Cusack-Mercedez, Daniel, Doss and Howell conceived the idea for this project sometime in November when they were sitting in their dorm room talking about their hair.
“We were all in our rooms talking about our black hair, our stories and struggles, and then we realized how important our hair was in constructing our identities,” Daniel said. “Then we basically came up with the idea for the Black Hair Project.”
The students were able to actualize their project by receiving funding from Diversity and Equity Board (DEB) and support with advertising from the Black Student Alliance (BSA). Aside from help from DEB and BSA, the students explained that they produced the event independently, out of the desire to recognize and celebrate black identities and experiences.

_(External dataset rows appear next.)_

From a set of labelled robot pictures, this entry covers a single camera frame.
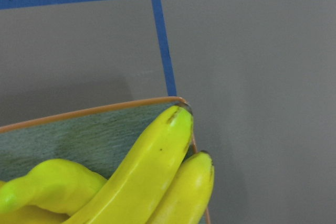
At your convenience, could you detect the grey square plate orange rim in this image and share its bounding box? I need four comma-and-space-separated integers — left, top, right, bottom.
0, 96, 212, 224

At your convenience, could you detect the yellow banana top basket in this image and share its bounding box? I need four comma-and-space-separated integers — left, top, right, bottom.
66, 103, 193, 223

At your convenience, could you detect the yellow banana front basket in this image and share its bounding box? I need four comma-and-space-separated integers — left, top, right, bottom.
147, 151, 215, 224

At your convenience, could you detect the yellow banana basket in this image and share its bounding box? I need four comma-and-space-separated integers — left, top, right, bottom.
147, 151, 215, 224
66, 103, 193, 223

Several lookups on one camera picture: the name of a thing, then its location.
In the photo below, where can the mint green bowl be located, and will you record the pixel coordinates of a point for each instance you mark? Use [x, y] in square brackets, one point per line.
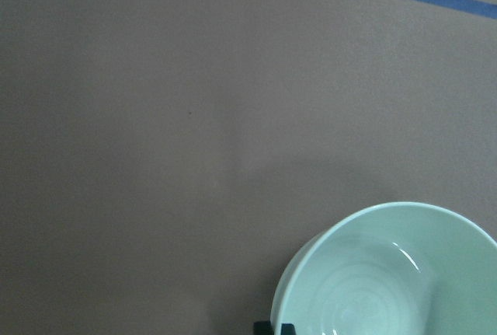
[394, 268]

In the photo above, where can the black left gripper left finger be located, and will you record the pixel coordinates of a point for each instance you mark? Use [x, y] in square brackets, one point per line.
[262, 328]

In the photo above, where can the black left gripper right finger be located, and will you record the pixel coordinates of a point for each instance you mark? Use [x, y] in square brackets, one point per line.
[287, 329]

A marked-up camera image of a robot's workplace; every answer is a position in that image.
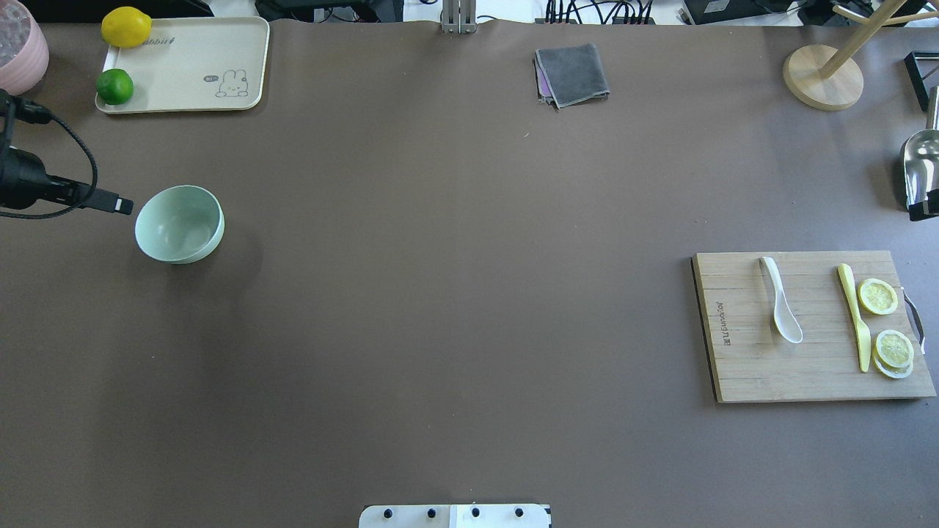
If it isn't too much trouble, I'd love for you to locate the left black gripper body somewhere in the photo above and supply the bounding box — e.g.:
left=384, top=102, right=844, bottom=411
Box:
left=1, top=148, right=81, bottom=210

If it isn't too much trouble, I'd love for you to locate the mint green bowl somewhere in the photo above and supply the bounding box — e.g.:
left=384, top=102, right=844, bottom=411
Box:
left=134, top=185, right=225, bottom=265

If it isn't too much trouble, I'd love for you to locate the white ceramic spoon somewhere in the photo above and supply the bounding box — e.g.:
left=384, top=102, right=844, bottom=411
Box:
left=760, top=255, right=804, bottom=344

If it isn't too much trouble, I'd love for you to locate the pink ribbed bowl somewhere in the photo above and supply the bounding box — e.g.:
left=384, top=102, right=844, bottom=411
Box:
left=1, top=1, right=50, bottom=95

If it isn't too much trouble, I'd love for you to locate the steel scoop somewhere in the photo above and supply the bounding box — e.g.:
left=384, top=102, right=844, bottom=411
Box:
left=902, top=86, right=938, bottom=213

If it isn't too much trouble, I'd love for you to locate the green lime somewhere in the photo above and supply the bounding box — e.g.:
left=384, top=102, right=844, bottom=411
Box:
left=96, top=69, right=135, bottom=105

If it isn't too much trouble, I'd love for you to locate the yellow plastic knife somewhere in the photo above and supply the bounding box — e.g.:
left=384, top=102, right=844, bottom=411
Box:
left=836, top=262, right=872, bottom=373

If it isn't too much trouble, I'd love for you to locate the stacked lemon slice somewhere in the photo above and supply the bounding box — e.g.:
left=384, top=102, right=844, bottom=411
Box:
left=873, top=329, right=915, bottom=380

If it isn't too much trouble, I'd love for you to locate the cream rabbit tray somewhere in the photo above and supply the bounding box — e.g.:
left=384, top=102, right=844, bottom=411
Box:
left=95, top=16, right=271, bottom=114

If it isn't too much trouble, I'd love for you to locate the wooden mug tree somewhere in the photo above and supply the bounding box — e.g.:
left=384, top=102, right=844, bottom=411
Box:
left=783, top=1, right=938, bottom=111

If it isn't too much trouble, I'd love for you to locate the yellow lemon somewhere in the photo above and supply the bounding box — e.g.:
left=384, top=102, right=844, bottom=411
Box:
left=100, top=6, right=153, bottom=49

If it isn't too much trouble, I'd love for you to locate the bamboo cutting board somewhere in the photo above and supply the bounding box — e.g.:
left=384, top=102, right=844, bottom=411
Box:
left=692, top=250, right=936, bottom=403

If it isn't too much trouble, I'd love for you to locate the grey folded cloth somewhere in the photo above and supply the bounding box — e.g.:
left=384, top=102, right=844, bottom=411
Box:
left=534, top=43, right=610, bottom=109

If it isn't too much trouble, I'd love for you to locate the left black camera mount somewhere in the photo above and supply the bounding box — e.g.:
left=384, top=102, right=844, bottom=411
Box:
left=1, top=88, right=51, bottom=148

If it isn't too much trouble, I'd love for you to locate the lemon slice near handle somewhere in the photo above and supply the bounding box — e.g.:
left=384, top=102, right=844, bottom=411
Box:
left=858, top=277, right=899, bottom=315

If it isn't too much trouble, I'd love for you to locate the aluminium frame post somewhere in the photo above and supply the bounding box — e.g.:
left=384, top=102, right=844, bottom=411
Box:
left=440, top=0, right=478, bottom=34

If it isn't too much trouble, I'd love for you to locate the white camera pillar base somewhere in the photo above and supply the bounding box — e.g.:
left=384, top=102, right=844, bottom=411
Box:
left=358, top=502, right=552, bottom=527

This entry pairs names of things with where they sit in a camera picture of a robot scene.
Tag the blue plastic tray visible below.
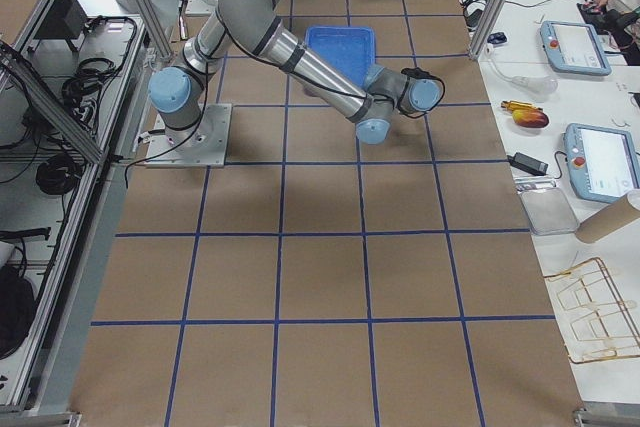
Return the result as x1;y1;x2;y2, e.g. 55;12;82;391
304;25;376;88

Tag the silver metal tray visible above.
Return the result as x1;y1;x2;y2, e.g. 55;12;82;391
520;188;579;236

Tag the far teach pendant tablet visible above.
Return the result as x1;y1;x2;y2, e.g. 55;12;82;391
539;21;611;77

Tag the teach pendant tablet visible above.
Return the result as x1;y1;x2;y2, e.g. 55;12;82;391
563;123;639;203
539;21;611;77

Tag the toy mango fruit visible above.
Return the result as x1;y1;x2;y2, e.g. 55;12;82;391
511;109;549;129

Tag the black power adapter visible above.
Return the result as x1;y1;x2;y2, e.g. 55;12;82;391
507;152;548;176

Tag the near teach pendant tablet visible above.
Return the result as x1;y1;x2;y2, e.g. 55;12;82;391
563;123;639;203

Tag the cardboard tube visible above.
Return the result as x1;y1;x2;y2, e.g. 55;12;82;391
575;189;639;243

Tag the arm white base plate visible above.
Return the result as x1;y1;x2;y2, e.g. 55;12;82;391
184;0;218;17
144;103;232;168

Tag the black cable bundle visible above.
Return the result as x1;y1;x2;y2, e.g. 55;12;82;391
35;151;81;197

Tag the gold wire rack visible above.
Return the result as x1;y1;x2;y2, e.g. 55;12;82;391
544;257;639;365

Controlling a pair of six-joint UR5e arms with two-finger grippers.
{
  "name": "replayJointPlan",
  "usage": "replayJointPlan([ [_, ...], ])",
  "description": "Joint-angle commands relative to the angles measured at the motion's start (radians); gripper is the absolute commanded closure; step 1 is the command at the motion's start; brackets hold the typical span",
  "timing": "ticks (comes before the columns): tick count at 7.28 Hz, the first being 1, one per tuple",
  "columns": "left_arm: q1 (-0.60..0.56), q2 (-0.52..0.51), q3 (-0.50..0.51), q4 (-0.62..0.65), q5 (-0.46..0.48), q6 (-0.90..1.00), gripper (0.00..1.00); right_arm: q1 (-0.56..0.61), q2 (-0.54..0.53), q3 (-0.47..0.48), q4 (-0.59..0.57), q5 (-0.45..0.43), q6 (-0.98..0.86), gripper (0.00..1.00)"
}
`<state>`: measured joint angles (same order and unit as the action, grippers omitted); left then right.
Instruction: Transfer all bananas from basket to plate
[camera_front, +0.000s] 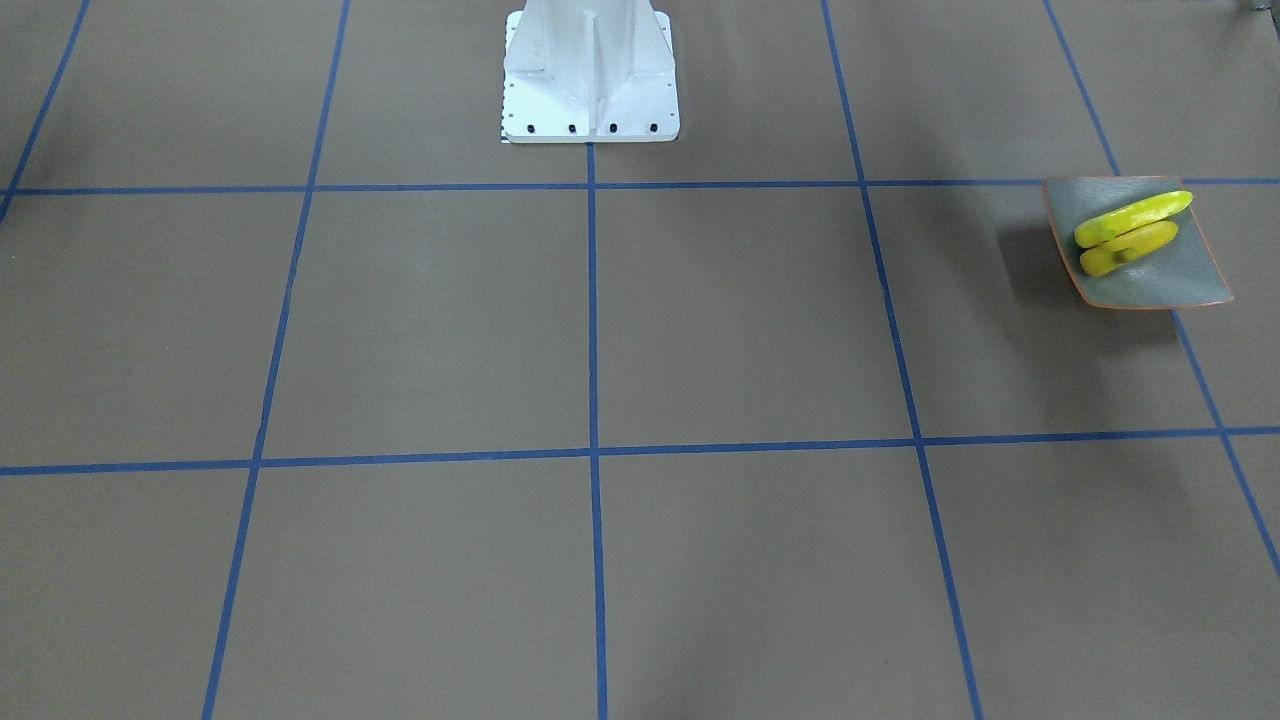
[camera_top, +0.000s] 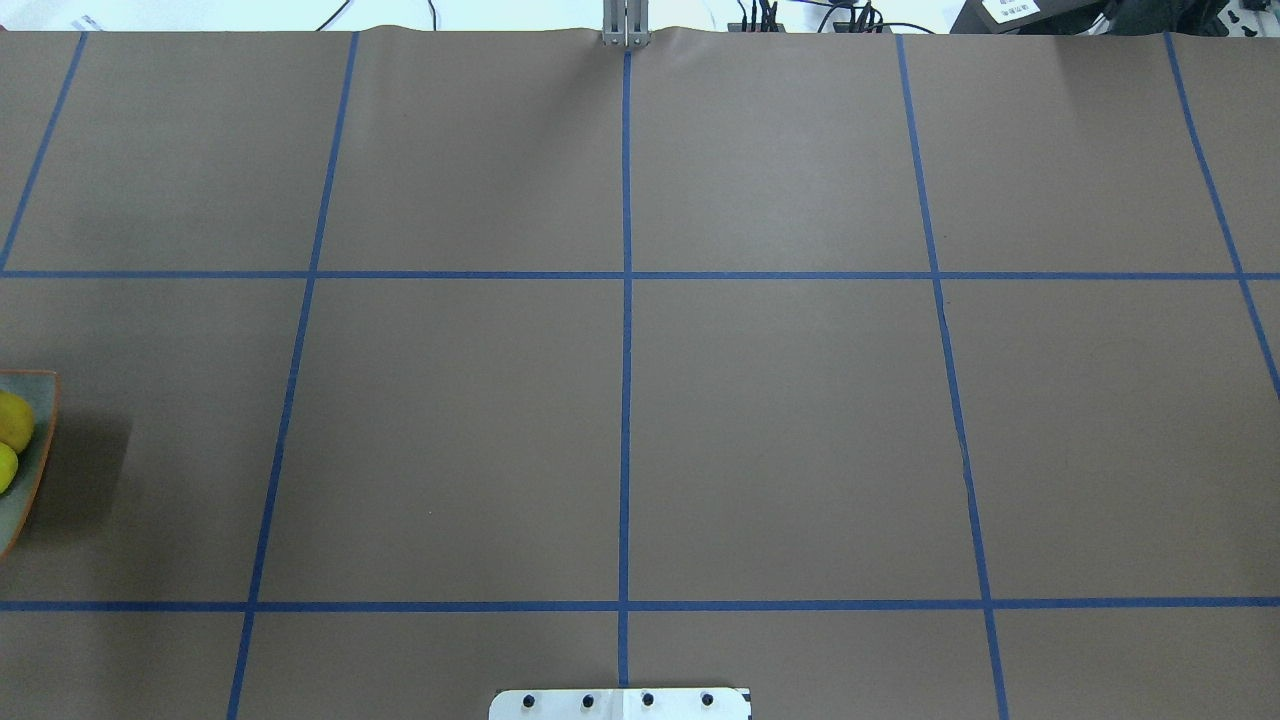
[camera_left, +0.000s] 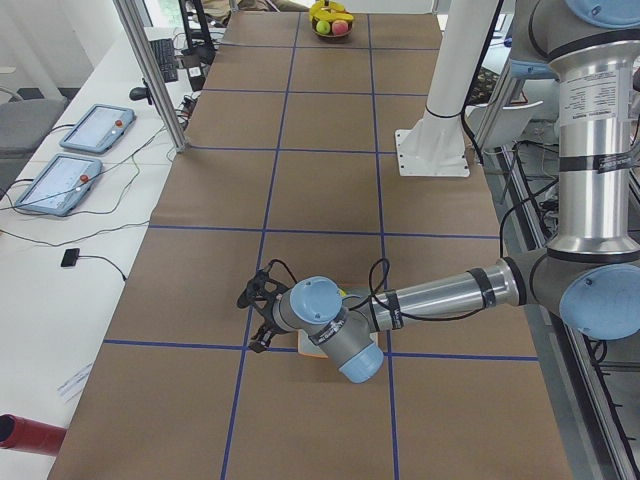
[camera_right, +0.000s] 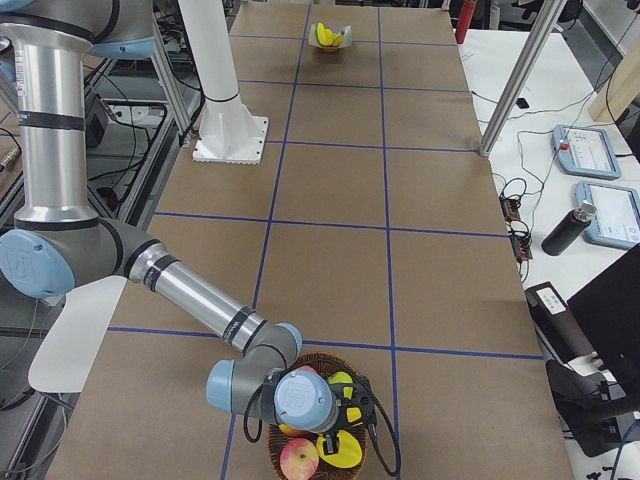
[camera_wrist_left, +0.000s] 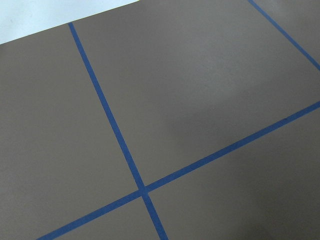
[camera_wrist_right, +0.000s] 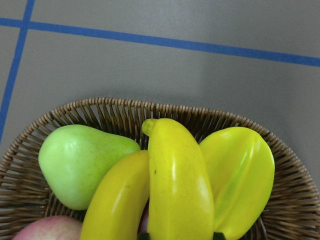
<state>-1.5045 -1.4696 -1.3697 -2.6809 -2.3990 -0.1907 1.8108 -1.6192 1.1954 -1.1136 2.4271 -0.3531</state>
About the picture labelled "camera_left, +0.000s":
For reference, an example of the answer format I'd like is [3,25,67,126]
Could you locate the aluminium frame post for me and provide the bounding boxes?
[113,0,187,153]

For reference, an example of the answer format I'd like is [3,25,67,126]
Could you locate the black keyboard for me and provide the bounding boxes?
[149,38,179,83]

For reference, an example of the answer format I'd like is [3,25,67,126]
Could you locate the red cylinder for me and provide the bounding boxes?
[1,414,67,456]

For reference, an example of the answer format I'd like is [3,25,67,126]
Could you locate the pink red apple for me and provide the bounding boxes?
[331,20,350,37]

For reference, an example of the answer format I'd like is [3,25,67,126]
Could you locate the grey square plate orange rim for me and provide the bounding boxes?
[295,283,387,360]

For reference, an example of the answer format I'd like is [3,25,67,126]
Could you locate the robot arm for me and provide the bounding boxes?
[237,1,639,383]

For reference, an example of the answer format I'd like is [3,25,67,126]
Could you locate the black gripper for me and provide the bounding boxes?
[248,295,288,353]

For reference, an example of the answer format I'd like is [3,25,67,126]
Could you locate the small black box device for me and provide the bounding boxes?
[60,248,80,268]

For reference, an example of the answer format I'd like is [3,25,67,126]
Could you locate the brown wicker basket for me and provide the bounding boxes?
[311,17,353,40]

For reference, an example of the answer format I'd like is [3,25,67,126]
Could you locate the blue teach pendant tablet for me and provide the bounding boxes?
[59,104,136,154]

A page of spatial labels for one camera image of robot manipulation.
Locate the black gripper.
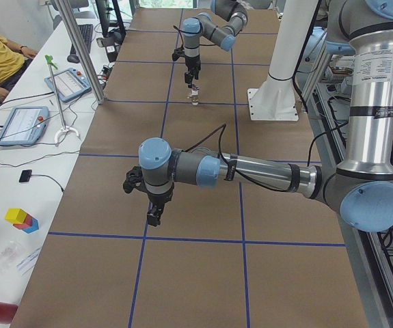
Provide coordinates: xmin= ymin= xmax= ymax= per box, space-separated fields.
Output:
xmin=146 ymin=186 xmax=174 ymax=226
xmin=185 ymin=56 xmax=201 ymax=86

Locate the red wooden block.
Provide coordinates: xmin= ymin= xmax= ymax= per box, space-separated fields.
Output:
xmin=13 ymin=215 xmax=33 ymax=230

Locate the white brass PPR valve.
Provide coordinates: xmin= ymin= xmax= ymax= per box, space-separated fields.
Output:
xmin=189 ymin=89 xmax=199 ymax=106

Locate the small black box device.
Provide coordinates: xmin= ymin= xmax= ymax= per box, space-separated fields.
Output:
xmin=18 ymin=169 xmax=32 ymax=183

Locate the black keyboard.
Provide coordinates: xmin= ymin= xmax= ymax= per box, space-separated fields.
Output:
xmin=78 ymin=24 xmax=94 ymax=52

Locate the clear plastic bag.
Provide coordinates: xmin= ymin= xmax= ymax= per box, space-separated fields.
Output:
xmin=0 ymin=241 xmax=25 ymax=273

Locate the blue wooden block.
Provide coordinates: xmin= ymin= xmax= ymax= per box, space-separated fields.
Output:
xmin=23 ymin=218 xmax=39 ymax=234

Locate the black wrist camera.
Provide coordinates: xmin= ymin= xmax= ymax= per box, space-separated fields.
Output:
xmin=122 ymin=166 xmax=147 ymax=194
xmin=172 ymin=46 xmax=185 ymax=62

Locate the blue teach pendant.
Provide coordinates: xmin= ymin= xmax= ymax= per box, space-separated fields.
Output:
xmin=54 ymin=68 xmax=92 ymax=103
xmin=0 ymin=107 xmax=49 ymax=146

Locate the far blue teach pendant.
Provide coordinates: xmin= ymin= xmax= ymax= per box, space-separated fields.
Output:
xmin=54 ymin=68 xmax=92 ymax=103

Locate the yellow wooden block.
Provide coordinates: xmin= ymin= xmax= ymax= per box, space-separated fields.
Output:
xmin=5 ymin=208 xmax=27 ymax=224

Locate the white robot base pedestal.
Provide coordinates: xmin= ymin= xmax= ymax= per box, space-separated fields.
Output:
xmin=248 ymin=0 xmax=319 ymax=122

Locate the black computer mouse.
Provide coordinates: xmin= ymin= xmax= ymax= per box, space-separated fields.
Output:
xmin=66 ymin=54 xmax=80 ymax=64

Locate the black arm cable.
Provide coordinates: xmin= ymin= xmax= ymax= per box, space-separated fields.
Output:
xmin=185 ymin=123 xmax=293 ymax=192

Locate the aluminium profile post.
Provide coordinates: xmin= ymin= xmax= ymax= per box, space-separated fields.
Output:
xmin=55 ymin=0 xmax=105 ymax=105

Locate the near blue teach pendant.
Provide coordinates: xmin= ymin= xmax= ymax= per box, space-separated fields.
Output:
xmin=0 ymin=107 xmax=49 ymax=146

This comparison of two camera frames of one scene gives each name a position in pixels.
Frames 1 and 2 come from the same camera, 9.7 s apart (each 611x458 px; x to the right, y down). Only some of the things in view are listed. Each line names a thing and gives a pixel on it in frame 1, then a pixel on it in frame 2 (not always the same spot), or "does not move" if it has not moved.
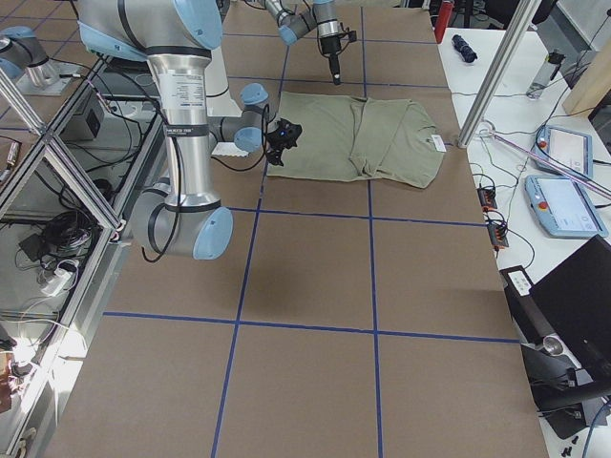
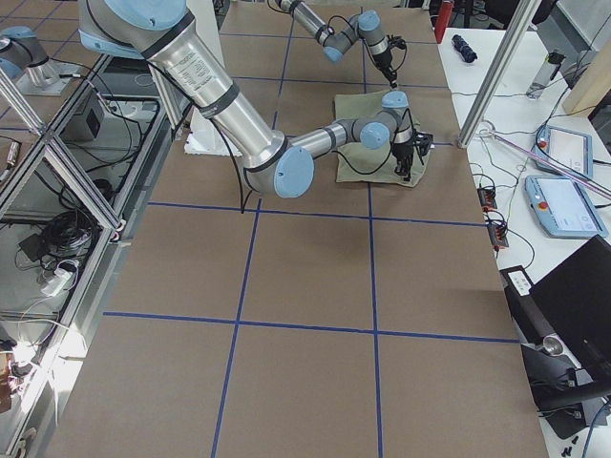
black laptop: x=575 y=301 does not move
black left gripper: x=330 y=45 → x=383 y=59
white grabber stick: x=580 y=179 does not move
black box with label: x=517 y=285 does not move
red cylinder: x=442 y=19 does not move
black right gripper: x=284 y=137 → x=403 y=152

The original concept for the Black Hair Project was to produce a documentary. The women wanted the documentary to simulate the moment they had in their dorm room where people could have a space to share their individual stories. Cusack-Mercedez explained that she and the other event organizers posted in a number of Facebook groups to attract interviewees because they wanted individuals to voluntarily approach them in order to be featured in the film.
Doss took responsibility for organizing and producing pieces for the gallery. She recruited friends who were willing to be models and photographers. A few photos featured male students getting their haircut at a barbershop.
“One day they were going to go to a barbershop and we wanted to get a male perspective, too,” Daniel said.
The women carefully curated the music played at the event to create a celebratory atmosphere
“[We] thought of some songs that we like that have to do with self-love, our racial identities and our favorite artists: Erykah Badu, Jill Scott, Solange, just about black hair and empowerment,” Daniel said.
The organizers’ hope for the event was to offer a source of identification and affirmation for those who could relate and to provide an eye-opening experience for those who could not. Additionally, through the sharing of personal stories, they aimed to destroy stigmas behind black hair.
“For people who could relate to the experience, I think it was nice to hear. I know a lot of us in the room when we were talking about [the idea] hadn’t realized a lot of our experiences were shared,” Cusack-Mercedez said. “And for people who hadn’t had those experiences, we just wanted for them to hear those experiences.”
In the documentary, they asked interviewees how microaggressions have shaped their feelings towards their hair. Cusack-Mercedez said this section was particularly important as it aimed to educate people who were unaware of the impact their actions, such as touching hair or making insensitive comments, had on the psyche of those who wear their hair in a particular way.
The overall atmosphere of the event, with the music selection and the photo gallery matched the commemorative intent.
“A big part of it was a celebration of black hair and black identity. Being very unapologetic in how you choose to style your hair and how you choose to display your blackness in whatever it may be,” Doss said.
Given the responses they received after the event, they were successful in this regard. Doss was approached by numerous members of the Occidental community, including students she had never met, who told her how much they appreciated having an event like this take place.
“I think a lot of the time, the Oxy community can be very disengaged and not involved in certain issues so it was refreshing to hear that our project made a difference, or educated them or helped them to feel more comfortable,” Doss said.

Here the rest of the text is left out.